Poole Museum (formerly known as the Waterfront Museum) is a local history museum situated on the Lower High Street in the Old Town area of Poole, Dorset, and is part of the Borough of Poole Museum Service. Entrance to Poole Museum is free, and the museum is the fifth most visited free attraction in South West England.
Opened in 1989 and set in a 19th-century harbour warehouse, Poole Museum illustrates the story of the town and its people. A major refurbishment of the museum took place in 2005 at a cost of £1,300,000 funded by the Heritage Lottery Fund and local fundraising. The renovated museum opened in July 2007 with new public facilities including a terrace and a visitor lounge with views over Poole Harbour and the Old Town and a new glass atrium entrance designed by Richard Horden of Horden Cherry Lee Architects.
The centrepiece of the museum is the 2,000-year-old Poole Logboat, an Iron Age vessel which was found in 1964 during dredging work in Poole Harbour. The museum also has a floor devoted to the history of Poole Pottery and some of the company's products are on display. Other galleries have displays telling the history of Poole from prehistory through to the 21st century.On the third floor of the Museum, with a terrace overlooking Poole Harbour, is Cafe Explore, the Museum's new cafe, serving breakfast, lunch and tea dishes and drinks. Attached to the main Poole Museum building, in the Grade I listed medieval town cellars, is the Local History Centre, containing an extensive library of material involving Poole's heritage supported by microfilmed and digitised material. Poole Museum Service also manages Scaplen's Court Museum and Garden, situated next to Poole Museum. This is a Grade I listed medieval townhouse, which is opened to the public in August. The Garden is open May to September.
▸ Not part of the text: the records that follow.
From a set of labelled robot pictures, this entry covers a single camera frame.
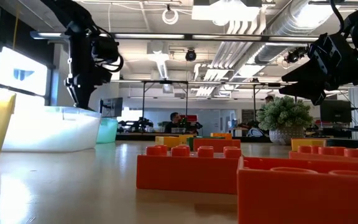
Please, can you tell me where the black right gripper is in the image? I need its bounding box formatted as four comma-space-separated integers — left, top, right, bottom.
278, 32, 358, 106

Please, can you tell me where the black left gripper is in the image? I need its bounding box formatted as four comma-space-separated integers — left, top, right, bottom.
65, 30, 90, 110

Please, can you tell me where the red toy brick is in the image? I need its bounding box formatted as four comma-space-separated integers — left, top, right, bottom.
193, 138, 241, 153
288, 145, 358, 162
136, 144, 242, 195
237, 156, 358, 224

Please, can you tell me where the small orange toy brick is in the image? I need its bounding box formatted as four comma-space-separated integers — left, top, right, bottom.
209, 133, 232, 140

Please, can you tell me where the green toy brick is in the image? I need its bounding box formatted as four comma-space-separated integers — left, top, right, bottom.
186, 136, 226, 152

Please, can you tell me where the black ceiling spotlight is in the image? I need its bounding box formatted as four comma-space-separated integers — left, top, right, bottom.
283, 45, 310, 65
185, 49, 198, 62

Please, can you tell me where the black computer monitor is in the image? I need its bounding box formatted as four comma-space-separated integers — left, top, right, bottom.
99, 97, 124, 118
319, 99, 352, 124

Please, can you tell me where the potted artificial green plant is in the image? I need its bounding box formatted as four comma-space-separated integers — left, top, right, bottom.
255, 95, 314, 146

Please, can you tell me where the long ceiling light tube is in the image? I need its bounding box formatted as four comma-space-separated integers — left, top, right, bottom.
267, 36, 319, 43
29, 30, 70, 40
113, 33, 186, 40
192, 34, 262, 41

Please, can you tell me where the clear plastic bin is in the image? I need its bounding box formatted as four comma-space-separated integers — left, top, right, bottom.
1, 105, 102, 153

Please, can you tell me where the teal plastic bin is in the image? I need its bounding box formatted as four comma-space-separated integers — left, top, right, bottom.
96, 117, 119, 144

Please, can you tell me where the large bright window panel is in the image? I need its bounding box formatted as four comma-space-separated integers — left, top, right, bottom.
0, 46, 48, 96

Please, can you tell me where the white ceiling light panel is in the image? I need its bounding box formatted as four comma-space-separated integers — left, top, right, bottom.
191, 0, 262, 22

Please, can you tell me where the red tool box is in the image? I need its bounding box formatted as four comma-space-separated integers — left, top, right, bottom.
178, 114, 198, 123

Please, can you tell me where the black workstation frame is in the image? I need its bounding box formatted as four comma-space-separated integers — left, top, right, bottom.
252, 81, 298, 122
140, 80, 190, 128

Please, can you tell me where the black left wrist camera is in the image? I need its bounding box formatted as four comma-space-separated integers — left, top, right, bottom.
90, 33, 121, 86

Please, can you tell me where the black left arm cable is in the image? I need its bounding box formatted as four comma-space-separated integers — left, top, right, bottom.
96, 24, 124, 74

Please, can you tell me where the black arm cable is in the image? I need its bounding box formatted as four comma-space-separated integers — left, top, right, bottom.
329, 0, 346, 34
96, 24, 124, 74

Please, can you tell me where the black aluminium table frame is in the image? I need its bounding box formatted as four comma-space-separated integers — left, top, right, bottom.
116, 132, 358, 149

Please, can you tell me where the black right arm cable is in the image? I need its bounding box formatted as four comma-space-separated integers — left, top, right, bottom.
329, 0, 346, 34

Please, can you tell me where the white cable coil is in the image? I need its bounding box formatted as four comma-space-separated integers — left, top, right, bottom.
162, 7, 180, 26
Since 2014, there has been an exhibition showcasing finds from the Swash Channel Wreck, one of the most important shipwrecks found in British waters. The exhibition traces the history of this high status early 17th century ship and focuses on the excavation and conservation of the wreck. In 2016, the museum held an exhibition entitled "Lines of Thought" that focused on 70 artworks that reveal inner feelings of the artists.